5/20/2026 at 2:12:15 PM

More like, "if you do this, what happens depends on your particular combination of hardware, operating system, and compiler. Don't ask us."

by professoretc

5/20/2026 at 3:01:14 PM

No, that would be implementation defined.

by nickez

5/20/2026 at 5:42:15 PM

The post I was replying to said,

> UB was coined only in the first C standard, in 1989. Prior to that there was no "If you do this, anything can happen".

I.e., the context is, before UB existed as a concept, how would these things be categorized. And I was trying to offer the correction that, before UB existed, it wasn't "all behavior is defined" but rather many behaviors depend on your particular local environment. While that may technically be implementation defined, the current standard requires that implementation defined be documented, and UB-like edge cases were most definitely not documented anywhere consistently in the old days!

by professoretc

5/20/2026 at 5:12:29 PM

No, that's actually UB. The important bit here is "compiler defined" -- UB means the compiler is allowed to assume it never happens while compiling.

Consider, for example, an implementation defined function f() -- which can also diverge/crash horribly, etc.

If I write

    if p {
      print("p is true")
    } else {
      g()
    }

    if p {
      f()
    }

Then either we: - print p is true and execute f - do nothing

This is true regardless of if f immediately crashes the computer, nasal demons, whatever -- that's implementation defined.
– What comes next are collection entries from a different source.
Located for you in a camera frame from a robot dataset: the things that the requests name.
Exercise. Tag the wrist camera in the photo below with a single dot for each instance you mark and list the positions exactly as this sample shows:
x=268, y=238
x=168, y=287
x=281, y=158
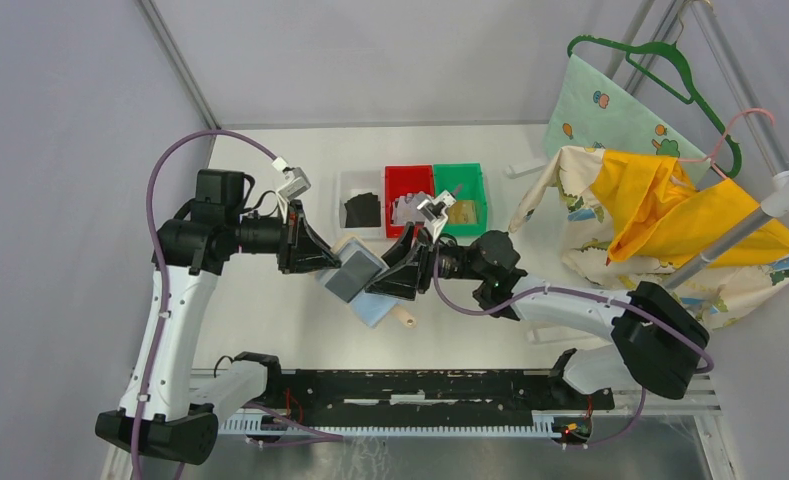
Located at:
x=434, y=212
x=295, y=184

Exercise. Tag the red plastic bin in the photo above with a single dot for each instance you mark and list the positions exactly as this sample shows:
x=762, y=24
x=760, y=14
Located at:
x=400, y=180

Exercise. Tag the gold card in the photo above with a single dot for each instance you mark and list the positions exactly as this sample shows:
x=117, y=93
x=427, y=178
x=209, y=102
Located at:
x=463, y=212

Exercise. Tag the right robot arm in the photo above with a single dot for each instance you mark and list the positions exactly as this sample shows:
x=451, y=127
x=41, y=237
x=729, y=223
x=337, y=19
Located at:
x=651, y=340

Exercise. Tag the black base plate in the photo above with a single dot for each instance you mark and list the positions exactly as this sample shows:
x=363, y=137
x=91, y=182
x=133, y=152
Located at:
x=425, y=398

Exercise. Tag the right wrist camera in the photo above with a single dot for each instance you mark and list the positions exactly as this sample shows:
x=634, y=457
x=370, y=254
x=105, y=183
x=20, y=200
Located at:
x=434, y=212

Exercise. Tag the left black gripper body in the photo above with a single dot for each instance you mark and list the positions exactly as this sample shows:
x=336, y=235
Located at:
x=286, y=257

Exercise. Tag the metal rack pole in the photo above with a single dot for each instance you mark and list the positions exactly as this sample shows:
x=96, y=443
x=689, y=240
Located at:
x=774, y=206

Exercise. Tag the white plastic bin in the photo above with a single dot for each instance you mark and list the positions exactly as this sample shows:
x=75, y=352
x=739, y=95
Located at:
x=350, y=183

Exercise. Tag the green plastic bin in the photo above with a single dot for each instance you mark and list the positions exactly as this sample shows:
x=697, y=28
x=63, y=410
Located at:
x=466, y=182

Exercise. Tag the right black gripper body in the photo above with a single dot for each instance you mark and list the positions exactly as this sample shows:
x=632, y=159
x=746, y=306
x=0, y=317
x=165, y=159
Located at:
x=429, y=261

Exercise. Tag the green patterned cloth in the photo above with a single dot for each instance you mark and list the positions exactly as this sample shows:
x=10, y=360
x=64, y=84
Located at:
x=593, y=111

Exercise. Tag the beige card holder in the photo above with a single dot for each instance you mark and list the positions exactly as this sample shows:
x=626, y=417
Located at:
x=348, y=283

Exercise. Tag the white cards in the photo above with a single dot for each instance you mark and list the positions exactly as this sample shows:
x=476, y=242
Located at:
x=405, y=208

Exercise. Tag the yellow cloth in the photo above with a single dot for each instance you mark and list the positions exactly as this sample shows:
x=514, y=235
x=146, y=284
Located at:
x=658, y=212

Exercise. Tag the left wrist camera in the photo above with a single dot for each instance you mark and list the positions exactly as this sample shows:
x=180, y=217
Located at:
x=295, y=184

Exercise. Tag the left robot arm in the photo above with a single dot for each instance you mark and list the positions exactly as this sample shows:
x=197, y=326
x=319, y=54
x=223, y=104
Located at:
x=159, y=415

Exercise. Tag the clear plastic box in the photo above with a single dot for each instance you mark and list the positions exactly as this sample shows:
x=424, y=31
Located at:
x=524, y=168

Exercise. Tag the black cards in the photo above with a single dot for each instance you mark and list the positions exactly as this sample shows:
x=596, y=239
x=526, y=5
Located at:
x=363, y=211

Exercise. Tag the green clothes hanger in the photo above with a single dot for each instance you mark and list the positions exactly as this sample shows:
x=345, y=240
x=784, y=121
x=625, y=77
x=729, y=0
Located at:
x=671, y=54

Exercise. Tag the dinosaur print cloth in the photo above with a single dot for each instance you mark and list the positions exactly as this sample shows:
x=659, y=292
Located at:
x=721, y=294

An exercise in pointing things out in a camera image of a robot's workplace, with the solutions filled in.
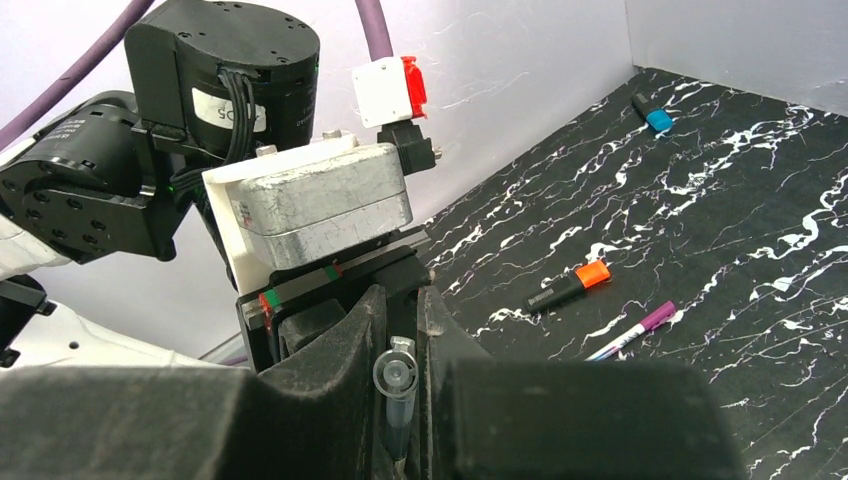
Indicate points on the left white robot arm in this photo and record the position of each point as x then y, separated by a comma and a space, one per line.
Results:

UB means f may never happen.

And that means the compiler may optimize this to just:

g()

Notice the difference here -- the print never happens!, and g always happens.

You can see why this is concerning when you write code like

    if dry_run {
      print("would run rm -rf /")
    } else {
      run("rm -rf /")
    }

    if dry_run {
      // oops: some_debug_string is NULL and will segfault!
      print(some_debug_string);
    }

by tekne

5/20/2026 at 6:05:44 PM

I see what you're going for, but I don't see how your example is UB. If `p` is a pointer, and, after your `if (p)` check, `p` is dereferenced unconditionally, then yes, your check for `p == NULL` could be removed, and the code under the `if` would be removed as well. But the example you've constructed is not UB.

by tyg13

5/21/2026 at 7:06:54 AM

You misunderstood their example, I think.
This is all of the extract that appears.